▶ **WORK ITEM**:
Please repeat the lines below, exactly and only, from the one that holds "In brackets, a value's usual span" through the one that holds "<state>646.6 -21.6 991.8".

--- MATERIAL TO PROCESS Enclosed Below ---

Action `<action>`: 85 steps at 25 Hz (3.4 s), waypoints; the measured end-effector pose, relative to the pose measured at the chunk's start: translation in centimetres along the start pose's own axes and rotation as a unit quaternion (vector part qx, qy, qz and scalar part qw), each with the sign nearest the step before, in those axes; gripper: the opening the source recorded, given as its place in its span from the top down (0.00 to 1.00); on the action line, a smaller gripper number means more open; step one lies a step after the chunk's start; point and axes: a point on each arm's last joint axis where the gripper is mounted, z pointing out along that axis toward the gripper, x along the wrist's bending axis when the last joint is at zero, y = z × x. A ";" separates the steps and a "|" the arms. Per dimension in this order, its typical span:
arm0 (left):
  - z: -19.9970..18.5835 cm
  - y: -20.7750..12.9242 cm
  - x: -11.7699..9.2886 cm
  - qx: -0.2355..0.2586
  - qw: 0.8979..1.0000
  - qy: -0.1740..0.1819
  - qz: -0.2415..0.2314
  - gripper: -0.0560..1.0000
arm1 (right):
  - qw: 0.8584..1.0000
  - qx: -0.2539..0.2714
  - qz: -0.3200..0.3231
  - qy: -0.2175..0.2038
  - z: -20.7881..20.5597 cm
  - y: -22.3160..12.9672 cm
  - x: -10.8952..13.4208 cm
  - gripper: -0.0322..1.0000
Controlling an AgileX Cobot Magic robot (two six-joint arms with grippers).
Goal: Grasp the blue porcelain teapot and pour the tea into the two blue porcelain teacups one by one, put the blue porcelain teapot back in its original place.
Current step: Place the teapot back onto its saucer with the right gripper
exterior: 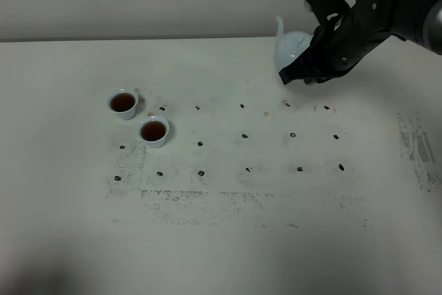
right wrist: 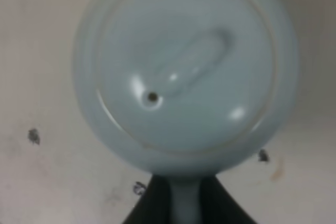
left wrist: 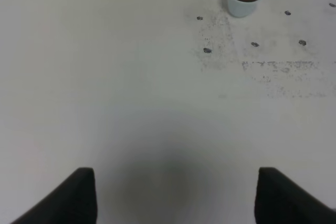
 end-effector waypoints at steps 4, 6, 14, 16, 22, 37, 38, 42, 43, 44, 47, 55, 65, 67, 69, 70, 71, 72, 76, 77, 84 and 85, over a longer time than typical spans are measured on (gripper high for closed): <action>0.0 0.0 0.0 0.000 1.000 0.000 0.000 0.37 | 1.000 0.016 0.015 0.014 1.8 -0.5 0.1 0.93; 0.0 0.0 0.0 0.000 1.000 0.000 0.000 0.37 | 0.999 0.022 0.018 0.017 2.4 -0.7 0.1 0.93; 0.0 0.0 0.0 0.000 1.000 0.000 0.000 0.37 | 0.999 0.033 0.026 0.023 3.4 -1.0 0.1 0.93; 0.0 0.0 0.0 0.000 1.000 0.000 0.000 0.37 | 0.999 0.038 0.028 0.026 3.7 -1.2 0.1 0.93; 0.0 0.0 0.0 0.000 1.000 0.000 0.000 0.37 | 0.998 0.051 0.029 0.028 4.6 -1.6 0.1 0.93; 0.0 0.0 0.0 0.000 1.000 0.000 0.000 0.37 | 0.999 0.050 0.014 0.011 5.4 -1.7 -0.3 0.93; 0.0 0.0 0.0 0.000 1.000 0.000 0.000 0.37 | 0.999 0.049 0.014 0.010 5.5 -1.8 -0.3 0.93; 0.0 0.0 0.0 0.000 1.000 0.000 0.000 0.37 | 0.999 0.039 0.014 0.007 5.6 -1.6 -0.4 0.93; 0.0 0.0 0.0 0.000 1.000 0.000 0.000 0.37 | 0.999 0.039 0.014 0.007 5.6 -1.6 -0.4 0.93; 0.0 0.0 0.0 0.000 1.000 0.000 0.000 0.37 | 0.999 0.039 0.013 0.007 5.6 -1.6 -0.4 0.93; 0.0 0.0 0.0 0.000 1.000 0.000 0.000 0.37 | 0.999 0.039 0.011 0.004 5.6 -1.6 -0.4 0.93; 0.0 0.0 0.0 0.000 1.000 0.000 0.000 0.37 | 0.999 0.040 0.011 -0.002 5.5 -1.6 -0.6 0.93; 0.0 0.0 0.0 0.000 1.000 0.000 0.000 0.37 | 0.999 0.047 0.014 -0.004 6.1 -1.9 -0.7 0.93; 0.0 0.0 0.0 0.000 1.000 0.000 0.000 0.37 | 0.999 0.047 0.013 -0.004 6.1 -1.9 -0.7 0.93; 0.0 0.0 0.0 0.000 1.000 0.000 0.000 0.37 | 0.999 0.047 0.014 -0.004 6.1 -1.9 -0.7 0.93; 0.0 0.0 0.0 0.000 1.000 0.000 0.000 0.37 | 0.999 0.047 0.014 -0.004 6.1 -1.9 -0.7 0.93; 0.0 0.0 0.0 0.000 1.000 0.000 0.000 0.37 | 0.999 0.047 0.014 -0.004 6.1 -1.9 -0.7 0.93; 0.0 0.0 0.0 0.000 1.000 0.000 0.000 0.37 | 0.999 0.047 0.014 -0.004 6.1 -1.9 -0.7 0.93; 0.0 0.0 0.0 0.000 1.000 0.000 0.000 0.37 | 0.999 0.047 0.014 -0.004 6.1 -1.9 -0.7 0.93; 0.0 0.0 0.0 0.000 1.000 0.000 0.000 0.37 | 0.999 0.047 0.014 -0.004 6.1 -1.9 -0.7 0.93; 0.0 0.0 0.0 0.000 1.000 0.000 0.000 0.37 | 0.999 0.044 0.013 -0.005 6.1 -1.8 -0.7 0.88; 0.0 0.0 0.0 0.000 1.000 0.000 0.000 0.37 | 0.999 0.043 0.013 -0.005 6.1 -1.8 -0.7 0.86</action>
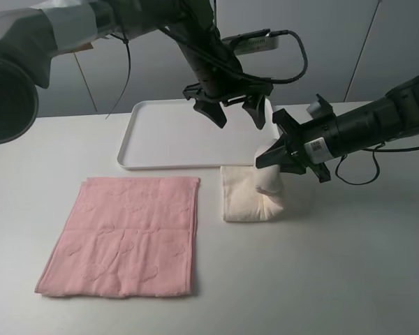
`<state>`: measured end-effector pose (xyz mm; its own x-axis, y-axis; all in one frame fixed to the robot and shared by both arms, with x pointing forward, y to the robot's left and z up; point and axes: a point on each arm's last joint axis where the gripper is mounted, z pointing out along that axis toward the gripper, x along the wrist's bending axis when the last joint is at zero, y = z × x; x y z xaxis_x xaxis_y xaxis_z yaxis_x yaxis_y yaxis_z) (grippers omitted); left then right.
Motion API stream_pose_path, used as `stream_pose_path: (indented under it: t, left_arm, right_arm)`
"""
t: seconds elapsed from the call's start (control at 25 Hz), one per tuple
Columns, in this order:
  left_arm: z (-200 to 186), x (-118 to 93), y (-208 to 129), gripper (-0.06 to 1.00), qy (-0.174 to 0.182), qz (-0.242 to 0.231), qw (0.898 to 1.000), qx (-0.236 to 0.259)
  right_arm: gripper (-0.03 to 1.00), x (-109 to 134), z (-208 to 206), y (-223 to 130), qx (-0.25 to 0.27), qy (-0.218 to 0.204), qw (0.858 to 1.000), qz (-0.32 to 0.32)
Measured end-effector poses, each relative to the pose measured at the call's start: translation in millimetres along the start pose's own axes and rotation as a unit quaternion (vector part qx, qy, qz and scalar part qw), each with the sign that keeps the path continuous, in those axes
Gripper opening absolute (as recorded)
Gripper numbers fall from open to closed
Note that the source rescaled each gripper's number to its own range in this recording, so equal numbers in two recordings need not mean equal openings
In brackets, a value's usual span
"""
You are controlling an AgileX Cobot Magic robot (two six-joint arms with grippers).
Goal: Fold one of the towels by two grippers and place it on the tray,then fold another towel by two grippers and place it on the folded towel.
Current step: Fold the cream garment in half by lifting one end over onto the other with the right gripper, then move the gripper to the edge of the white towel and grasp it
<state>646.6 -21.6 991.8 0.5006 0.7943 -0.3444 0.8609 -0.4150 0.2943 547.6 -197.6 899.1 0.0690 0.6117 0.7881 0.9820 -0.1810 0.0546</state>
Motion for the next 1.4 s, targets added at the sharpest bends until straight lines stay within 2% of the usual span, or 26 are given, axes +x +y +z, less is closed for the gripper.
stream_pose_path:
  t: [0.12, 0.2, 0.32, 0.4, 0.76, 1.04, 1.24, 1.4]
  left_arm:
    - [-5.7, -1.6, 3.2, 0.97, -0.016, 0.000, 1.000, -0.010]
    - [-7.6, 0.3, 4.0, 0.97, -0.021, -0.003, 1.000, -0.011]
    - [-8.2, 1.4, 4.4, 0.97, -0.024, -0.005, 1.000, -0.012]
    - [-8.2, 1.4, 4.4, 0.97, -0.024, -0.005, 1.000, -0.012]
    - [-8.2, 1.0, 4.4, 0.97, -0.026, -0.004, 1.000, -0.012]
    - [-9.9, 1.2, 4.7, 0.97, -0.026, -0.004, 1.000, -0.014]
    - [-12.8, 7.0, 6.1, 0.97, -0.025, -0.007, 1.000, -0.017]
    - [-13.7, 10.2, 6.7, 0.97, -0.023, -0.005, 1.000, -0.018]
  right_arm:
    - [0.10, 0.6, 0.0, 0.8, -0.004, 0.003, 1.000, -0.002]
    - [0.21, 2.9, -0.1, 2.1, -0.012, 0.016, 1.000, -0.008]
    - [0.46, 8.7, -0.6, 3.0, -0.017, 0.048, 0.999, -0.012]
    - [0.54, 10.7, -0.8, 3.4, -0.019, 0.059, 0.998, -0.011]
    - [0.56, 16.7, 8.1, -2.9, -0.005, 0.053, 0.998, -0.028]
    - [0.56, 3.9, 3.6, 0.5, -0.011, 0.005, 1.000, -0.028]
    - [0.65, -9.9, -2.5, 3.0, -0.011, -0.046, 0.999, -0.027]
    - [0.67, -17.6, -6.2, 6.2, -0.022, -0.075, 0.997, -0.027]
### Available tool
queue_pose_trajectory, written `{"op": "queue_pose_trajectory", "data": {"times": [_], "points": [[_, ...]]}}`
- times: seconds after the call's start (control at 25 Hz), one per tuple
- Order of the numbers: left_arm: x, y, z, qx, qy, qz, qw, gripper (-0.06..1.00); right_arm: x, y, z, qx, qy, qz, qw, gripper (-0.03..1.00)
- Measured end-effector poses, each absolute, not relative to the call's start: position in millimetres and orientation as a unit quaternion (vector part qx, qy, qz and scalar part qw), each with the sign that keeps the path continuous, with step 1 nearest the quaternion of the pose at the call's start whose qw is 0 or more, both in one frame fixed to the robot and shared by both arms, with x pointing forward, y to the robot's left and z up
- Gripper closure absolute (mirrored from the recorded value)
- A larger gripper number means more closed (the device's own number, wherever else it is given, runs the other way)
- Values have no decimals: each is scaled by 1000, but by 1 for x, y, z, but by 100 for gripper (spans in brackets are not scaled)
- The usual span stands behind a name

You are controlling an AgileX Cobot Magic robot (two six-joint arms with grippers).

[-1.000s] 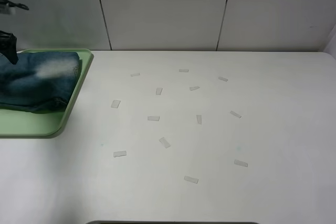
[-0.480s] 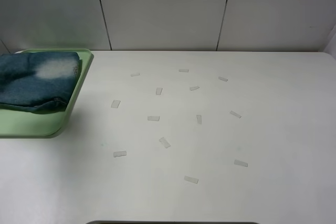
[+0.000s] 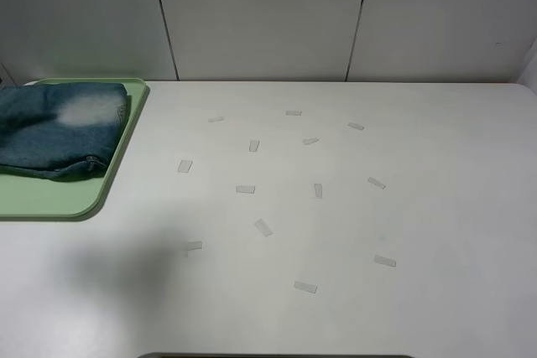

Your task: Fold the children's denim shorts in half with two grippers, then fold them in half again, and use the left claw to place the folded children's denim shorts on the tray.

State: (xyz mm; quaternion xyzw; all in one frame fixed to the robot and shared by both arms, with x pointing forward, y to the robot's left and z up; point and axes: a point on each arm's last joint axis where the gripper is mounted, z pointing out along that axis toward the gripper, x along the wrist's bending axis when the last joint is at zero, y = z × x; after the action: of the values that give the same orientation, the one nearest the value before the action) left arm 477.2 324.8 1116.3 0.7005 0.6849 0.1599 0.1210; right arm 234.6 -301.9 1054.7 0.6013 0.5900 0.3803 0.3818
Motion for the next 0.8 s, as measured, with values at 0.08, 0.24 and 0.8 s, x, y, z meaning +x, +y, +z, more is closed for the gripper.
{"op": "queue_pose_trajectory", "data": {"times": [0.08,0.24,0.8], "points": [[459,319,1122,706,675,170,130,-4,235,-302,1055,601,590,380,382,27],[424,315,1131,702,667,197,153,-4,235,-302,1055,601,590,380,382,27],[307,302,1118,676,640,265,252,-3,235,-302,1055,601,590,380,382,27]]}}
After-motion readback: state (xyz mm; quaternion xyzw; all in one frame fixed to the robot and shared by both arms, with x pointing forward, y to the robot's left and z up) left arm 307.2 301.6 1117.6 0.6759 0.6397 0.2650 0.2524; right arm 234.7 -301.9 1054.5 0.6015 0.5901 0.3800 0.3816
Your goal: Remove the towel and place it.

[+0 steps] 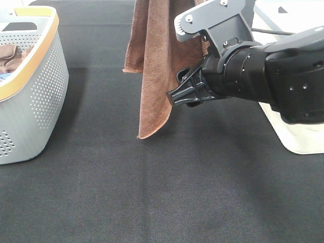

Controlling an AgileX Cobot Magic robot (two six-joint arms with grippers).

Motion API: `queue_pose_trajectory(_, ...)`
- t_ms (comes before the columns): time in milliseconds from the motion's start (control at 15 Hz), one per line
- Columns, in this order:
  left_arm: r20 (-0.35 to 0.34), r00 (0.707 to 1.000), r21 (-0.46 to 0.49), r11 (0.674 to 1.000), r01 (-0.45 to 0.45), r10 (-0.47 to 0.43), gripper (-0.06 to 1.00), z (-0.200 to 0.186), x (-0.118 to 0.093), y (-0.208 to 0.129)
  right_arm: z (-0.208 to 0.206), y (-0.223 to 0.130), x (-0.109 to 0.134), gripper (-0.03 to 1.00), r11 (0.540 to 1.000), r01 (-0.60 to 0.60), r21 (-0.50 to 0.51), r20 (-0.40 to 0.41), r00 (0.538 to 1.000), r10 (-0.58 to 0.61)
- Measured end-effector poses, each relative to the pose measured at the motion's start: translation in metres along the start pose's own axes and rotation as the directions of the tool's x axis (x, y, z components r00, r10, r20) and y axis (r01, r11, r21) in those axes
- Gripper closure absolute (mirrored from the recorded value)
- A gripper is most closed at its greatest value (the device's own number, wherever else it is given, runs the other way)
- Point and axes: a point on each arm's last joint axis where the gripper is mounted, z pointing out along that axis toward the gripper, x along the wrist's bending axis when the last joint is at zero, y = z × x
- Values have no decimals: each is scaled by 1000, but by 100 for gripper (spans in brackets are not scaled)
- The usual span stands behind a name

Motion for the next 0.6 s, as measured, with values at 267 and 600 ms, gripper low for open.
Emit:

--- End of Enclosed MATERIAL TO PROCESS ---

▶ **FINISHED TASK**:
In brackets, a value's usual span
"""
You are controlling an AgileX Cobot Magic robot (two six-joint arms with grippers).
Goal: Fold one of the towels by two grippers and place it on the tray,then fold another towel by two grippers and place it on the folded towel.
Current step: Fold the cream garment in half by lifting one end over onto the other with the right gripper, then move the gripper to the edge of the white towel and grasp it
<state>646.6 -21.6 991.8 0.5006 0.7943 -0.3444 0.8609 -0.4150 0.2943 547.6 -197.6 899.1 0.0690 0.6117 0.7881 0.9820 -0.1810 0.0546</state>

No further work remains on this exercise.